The National Security Council Pandemic Response Team

I’ve used this graphic a lot, but it really applies. Many of the deaths this year are the result of politicians’ failings.

In 2016, there was an office of the National Security Council — the Directorate for Global Health Security and Biodefense.

The purpose of that office was to plan response to pandemic threats — organization, leadership and logistics.

The office was disbanded by Trump in 2018 as “unnecessary.” Trump of course denies any knowledge that his administration did that, instead saying that the coronavirus “came out of nowhere” and “blindsided the world.”(1)

That’s not true.

The SARS pandemic in 2003 was a coronavirus.

The MERS epidemic in 2012 was a coronavirus.

There are upwards of 150 other known coronaviruses that have not yet mutated so as to attack humans, but statistically, it’s virtually inevitable that some of them will. And we’ve know that there were other viruses out there for awhile.

There are Trump defenders who say that the Directorate wasn’t disbanded. That’s not true, and the elimination of the office pushed responsibility for pandemic planning down in the bureaucracy, where it became less important and less visible to top leaders.
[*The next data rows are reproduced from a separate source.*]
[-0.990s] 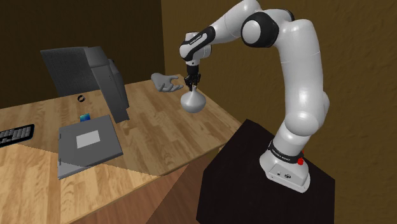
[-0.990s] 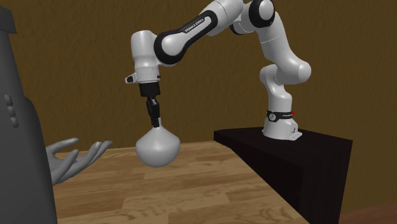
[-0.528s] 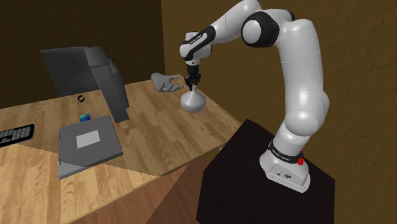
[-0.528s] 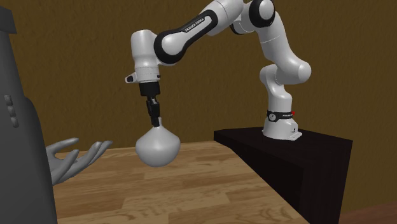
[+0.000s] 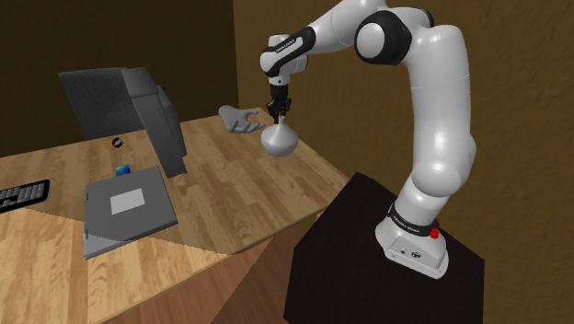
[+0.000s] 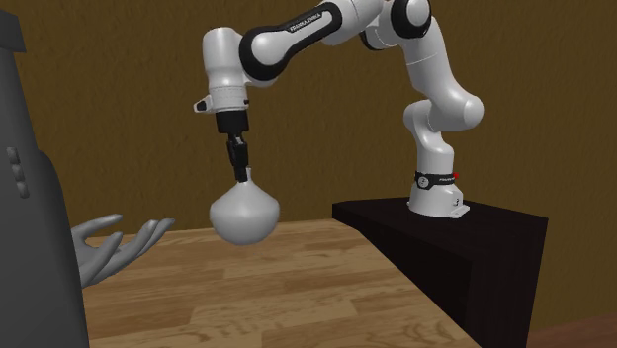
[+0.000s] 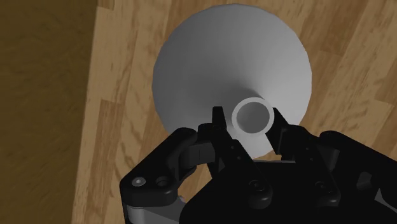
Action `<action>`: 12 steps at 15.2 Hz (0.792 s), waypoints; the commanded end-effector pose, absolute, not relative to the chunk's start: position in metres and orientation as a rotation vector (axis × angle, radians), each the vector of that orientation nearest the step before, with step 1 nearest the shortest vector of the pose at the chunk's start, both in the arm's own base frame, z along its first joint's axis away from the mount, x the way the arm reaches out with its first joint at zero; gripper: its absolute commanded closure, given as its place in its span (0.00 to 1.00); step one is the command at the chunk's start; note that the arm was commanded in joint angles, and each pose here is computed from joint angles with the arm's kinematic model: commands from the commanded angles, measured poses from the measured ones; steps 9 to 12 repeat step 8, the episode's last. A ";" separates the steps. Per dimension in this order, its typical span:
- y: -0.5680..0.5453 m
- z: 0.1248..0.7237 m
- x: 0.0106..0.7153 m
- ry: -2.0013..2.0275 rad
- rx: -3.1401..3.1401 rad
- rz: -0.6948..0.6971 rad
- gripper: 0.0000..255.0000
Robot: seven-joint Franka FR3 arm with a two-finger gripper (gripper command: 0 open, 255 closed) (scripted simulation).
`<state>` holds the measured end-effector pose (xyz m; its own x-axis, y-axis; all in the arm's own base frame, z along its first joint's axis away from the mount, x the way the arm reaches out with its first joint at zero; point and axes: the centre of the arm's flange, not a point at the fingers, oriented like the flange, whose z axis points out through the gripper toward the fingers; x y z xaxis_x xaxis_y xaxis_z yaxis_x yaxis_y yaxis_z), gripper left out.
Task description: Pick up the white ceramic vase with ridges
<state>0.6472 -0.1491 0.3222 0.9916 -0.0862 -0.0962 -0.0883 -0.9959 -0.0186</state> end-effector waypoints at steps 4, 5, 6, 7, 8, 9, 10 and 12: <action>-0.149 0.349 0.648 0.136 -3.112 0.147 1.00; -0.149 0.354 0.648 0.136 -3.112 0.147 1.00; -0.149 0.359 0.648 0.136 -3.112 0.147 1.00; -0.149 0.360 0.648 0.136 -3.112 0.147 1.00; -0.149 0.360 0.648 0.136 -3.112 0.147 1.00; -0.149 0.360 0.648 0.136 -3.112 0.147 1.00; -0.149 0.360 0.648 0.136 -3.112 0.147 1.00; -0.149 0.360 0.648 0.136 -3.112 0.147 1.00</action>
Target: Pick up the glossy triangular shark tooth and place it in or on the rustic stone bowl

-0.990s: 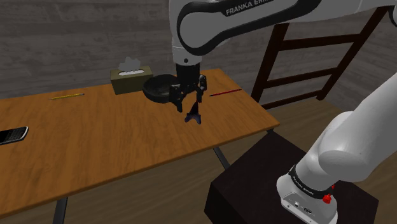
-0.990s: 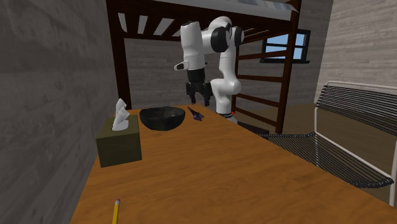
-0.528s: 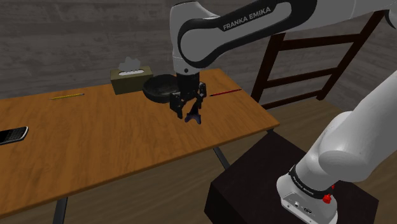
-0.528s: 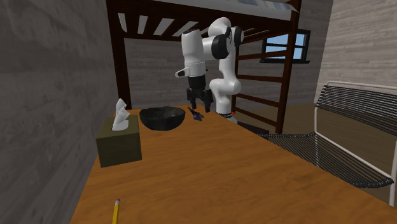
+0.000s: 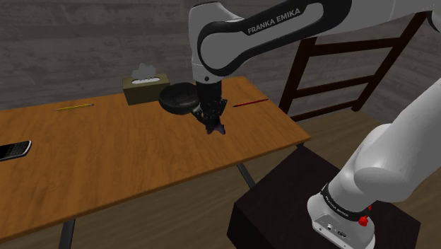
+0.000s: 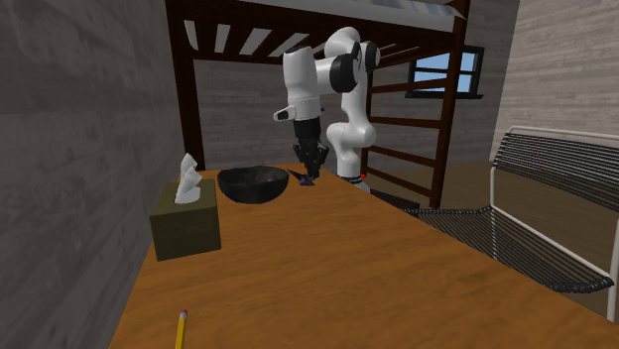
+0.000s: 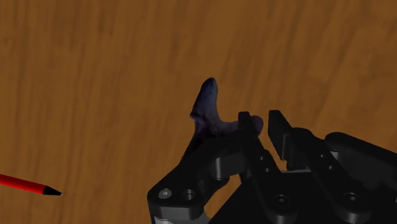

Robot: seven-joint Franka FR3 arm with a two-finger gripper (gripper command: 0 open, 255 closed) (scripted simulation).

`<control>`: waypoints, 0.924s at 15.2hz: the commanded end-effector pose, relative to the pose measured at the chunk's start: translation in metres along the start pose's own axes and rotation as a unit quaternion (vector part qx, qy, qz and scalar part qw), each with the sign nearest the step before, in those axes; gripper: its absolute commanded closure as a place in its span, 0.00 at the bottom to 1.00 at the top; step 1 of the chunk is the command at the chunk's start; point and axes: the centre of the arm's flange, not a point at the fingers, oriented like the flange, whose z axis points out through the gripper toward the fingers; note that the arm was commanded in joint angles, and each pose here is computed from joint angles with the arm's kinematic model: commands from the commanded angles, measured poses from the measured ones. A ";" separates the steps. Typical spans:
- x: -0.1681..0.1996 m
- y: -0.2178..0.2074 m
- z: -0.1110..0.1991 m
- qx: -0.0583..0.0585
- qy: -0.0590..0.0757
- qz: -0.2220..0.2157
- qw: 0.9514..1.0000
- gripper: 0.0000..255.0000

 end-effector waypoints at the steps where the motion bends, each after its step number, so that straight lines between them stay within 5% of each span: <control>1: 0.000 0.000 0.000 0.000 0.000 0.000 1.000 1.00; 7: 0.000 0.000 0.000 0.000 0.000 0.000 1.000 1.00; 8: 0.000 0.000 0.000 0.000 0.000 0.000 1.000 0.00; 10: -0.041 0.031 -0.002 0.027 0.090 -0.028 0.995 0.00; 12: -0.080 0.064 0.005 0.053 0.179 -0.055 0.981 0.00; 14: -0.079 0.064 0.010 0.053 0.181 -0.056 0.980 0.00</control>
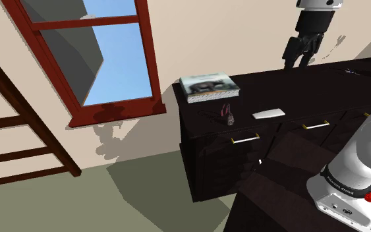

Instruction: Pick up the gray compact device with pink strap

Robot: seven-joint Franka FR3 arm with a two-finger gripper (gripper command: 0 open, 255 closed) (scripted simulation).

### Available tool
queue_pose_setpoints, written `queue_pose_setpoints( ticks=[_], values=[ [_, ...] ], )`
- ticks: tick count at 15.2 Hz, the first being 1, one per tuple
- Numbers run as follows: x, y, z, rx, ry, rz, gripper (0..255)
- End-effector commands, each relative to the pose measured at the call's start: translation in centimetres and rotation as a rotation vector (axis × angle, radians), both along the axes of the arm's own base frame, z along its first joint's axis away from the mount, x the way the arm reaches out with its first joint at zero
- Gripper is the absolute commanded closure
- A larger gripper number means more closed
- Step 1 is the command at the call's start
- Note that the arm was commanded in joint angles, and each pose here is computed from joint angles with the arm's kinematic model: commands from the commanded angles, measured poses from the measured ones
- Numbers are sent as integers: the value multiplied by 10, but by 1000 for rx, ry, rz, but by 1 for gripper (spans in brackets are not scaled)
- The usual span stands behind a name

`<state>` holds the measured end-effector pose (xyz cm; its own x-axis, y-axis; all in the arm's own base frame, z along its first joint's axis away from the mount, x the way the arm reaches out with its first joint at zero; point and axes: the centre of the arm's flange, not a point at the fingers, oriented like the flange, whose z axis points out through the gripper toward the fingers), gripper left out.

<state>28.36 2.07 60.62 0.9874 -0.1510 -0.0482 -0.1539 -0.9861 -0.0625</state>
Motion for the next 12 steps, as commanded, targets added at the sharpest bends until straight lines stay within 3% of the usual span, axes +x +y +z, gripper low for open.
queue_pose_setpoints(
  ticks=[1,12],
  values=[
    [0,0,0,0,0,0,0],
    [93,-18,-106,-35,-12,-122,0]
  ],
)
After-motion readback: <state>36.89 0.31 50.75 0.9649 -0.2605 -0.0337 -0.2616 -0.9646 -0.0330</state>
There was a planning simulation of a pandemic in 2019 — very similar to this one — that forecast a death toll of up to 65 million in the US due to lack of preparedness. The simulation was called “Crimson Contagion 2019” and demonstrated how completely unprepared the US was at the time — and largely still is.(2)

That forecast means that if you stand (6 feet away from) 4 people (friends, family, coworkers, whatever), one of you will be dead by year end.

And that explains why we don’t have sufficient equipment for the victims of Covid-19 and why the death toll will be higher than it could have been.

In fairness, nobody in Congress pressured Trump to keep the office open. With what was then a GOP majority in both houses, people like Mitch McConnell own the responsibility for that failure.

Regardless of how high the death toll gets, it’s likely that you know someone who will die this year from the disease. The disease affects the lungs, but recent research points to damage to the heart as well. We don’t know why that damage is occurring, but it is, and it can be permanent and has proven to be a killer. Since we don’t do universal testing of school children for heart defects, the risk from this disease applies to all age groups, just to some more than others. To illustrate that point, a newborn in Chicago died this week, having contracted the virus from his mother before birth.